$30
Project 3
This project asks you to study the data on Twitter communications of state legislators and presidential candidates around the 2016 presidential election. You have two different backend DBMS, namely MySQL and Neo4j. You are given tweets of these Twitter user accounts (handlers) in two different formats: 1) csv files and 2) Neo4j graph database. The tasks are as follows.
a. Design an ER diagram from the given database requirement.
b. Design relational schemas to store the data from the csv files and import the data from the csv files into MySQL Server.
c. Write SQL queries for the questions specified in this project description.
d. Write Cipher queries for the questions specified in this project description. Investigate the query performance between MySQL and Neo4j.
Database Requirement
• A tweet has the following properties: id, retweet count (the number of retweets of this tweet), retweeted (whether this tweet has been retweeted), tweet text, created at (timestamp---number of milliseconds since 1/1/1970---in which the tweet was posted), which is converted into the corresponding day, month, and year. The id is unique among all tweets. A tweet must have the user who posted it. If the posting user is deleted, all tweets posted by the user must also be deleted. A retweet has the same tweet text but has a different id from the original tweet.
• A tweet may have zero or more hashtag in it. Each hashtag has a unique name and must be used in at least one tweet. A tweet has zero or more URLs. Each URL has a unique URL address and must appear in at least one tweet. If a hashtag is deleted, all tweets that have the deleted hashtag must also be deleted. If a URL is deleted, all the tweets that have the deleted URL must also be deleted.

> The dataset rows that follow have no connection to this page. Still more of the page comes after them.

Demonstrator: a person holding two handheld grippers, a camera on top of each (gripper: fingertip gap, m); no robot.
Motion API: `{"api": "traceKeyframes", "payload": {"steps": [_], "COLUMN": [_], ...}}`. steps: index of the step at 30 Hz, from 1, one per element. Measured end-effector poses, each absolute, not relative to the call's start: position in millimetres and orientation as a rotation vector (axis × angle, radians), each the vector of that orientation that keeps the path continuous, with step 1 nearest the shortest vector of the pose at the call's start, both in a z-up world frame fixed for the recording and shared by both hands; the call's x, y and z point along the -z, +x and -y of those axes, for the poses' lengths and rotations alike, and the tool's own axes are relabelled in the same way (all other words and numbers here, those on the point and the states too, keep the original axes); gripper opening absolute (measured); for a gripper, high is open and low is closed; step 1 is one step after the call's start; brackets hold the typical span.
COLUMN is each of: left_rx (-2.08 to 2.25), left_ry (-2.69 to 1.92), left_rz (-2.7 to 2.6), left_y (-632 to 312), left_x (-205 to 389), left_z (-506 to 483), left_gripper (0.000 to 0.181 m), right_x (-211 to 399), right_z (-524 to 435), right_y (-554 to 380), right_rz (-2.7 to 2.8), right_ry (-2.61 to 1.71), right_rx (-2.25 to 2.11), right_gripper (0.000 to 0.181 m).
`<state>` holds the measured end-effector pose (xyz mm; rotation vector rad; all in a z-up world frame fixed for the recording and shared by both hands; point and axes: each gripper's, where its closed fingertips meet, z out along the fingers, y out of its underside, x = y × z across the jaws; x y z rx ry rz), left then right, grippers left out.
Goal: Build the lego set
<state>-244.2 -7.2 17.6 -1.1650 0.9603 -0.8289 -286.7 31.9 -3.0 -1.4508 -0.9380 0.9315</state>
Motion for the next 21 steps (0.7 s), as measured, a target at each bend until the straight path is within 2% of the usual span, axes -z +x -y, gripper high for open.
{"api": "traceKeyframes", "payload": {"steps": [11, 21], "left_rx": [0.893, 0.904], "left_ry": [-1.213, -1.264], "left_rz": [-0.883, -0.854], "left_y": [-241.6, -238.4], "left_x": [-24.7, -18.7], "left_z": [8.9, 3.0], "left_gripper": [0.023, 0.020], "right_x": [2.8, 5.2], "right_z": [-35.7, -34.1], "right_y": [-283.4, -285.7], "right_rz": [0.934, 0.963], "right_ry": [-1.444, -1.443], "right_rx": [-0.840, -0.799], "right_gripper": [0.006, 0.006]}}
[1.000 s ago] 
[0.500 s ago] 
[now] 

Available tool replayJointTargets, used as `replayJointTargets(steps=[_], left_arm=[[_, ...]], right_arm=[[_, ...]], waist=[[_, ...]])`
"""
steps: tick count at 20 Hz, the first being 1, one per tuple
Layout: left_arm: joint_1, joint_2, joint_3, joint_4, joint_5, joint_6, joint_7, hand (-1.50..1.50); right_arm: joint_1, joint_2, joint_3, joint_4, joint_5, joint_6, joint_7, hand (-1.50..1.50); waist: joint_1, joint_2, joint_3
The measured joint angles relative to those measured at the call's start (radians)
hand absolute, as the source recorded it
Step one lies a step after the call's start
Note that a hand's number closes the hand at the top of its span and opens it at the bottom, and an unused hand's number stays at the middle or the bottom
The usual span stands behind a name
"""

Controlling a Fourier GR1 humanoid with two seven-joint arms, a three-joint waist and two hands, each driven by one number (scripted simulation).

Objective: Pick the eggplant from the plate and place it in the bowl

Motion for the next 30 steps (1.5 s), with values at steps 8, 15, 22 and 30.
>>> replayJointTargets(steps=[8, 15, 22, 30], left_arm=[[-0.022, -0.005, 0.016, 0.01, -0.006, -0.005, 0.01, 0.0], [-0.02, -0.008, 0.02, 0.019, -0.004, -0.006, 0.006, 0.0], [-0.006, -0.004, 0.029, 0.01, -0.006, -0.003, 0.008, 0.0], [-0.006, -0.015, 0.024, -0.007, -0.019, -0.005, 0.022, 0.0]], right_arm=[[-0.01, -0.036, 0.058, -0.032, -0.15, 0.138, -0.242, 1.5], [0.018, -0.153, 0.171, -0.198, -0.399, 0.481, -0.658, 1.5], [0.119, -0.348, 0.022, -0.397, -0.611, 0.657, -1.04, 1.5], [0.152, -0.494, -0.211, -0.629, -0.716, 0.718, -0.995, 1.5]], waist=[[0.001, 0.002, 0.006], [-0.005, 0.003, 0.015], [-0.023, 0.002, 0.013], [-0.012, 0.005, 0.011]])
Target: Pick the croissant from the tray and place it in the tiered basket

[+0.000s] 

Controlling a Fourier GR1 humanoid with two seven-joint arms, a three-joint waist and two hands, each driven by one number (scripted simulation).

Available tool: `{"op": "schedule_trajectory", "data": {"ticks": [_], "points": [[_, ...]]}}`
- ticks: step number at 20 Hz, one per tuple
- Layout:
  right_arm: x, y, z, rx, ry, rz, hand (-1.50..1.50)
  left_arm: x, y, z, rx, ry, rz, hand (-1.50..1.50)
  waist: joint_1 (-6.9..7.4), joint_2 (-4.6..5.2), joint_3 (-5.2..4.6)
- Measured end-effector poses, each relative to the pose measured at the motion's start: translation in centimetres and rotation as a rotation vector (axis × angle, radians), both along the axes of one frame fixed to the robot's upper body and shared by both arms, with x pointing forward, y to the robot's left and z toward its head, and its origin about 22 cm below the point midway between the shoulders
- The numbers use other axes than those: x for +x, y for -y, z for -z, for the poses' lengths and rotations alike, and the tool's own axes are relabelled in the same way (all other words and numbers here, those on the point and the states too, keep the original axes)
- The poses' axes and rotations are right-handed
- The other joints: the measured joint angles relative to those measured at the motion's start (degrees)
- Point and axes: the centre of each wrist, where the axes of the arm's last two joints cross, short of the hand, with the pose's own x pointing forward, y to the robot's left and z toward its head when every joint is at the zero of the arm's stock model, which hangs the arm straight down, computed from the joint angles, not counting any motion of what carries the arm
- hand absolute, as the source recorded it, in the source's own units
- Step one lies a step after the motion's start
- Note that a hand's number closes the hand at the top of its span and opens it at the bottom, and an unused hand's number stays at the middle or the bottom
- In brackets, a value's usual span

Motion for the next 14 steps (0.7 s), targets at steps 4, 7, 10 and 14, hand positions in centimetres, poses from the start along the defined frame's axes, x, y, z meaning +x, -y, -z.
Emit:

• A tweet may mention zero or more user accounts. A user account can be mentioned in zero or more tweets.
• A user account has the following properties: name, screen name, followers (indicating the number of followers), following (indicating the number of people this user follows), sub_category, category, location, and the state the user lives. A user lives in at most one state. The sub_category indicates the party to which the user belongs. The values of this attribute are “GOP”, “Democrat”, “na”, or null. The values of the category attribute are senate_group, presidential_candidate, reporter, Senator, House_representative, General, or null. The name property can be null, but the screen name is unique among all users and cannot be null. Presidential candidate accounts are not associated with any state. Each state can appear as either full name or abbreviation. For example, the state of Florida appears as “Florida” or “FL”. Furthermore, “na” denotes the user account without an associated state. Check the data from the csv files to understand the kind of data to be maintained. The updateStates.sql is provided to make the state name consistent.
Neo4j Graph Database
The above database requirement was modeled using a property graph data model. Figure 1 shows the conceptual schema of the graph database. Each rectangle represents a group of nodes with similar properties. We use Neo4j labels to implement the grouping. The node labels are State, User, Century, Year, Month, Day, Tweet, Url, and Hashtag. In the diagram, User (Posted) and User (Mentioned) both have the same User label. The edge labels are FROM, MENTIONED, POSTED, URL_USED, TAGGED, HAS_TWEET, HAS_YEAR, HAS_MONTH, and HAS_DAY. Edges in this database have no attributes.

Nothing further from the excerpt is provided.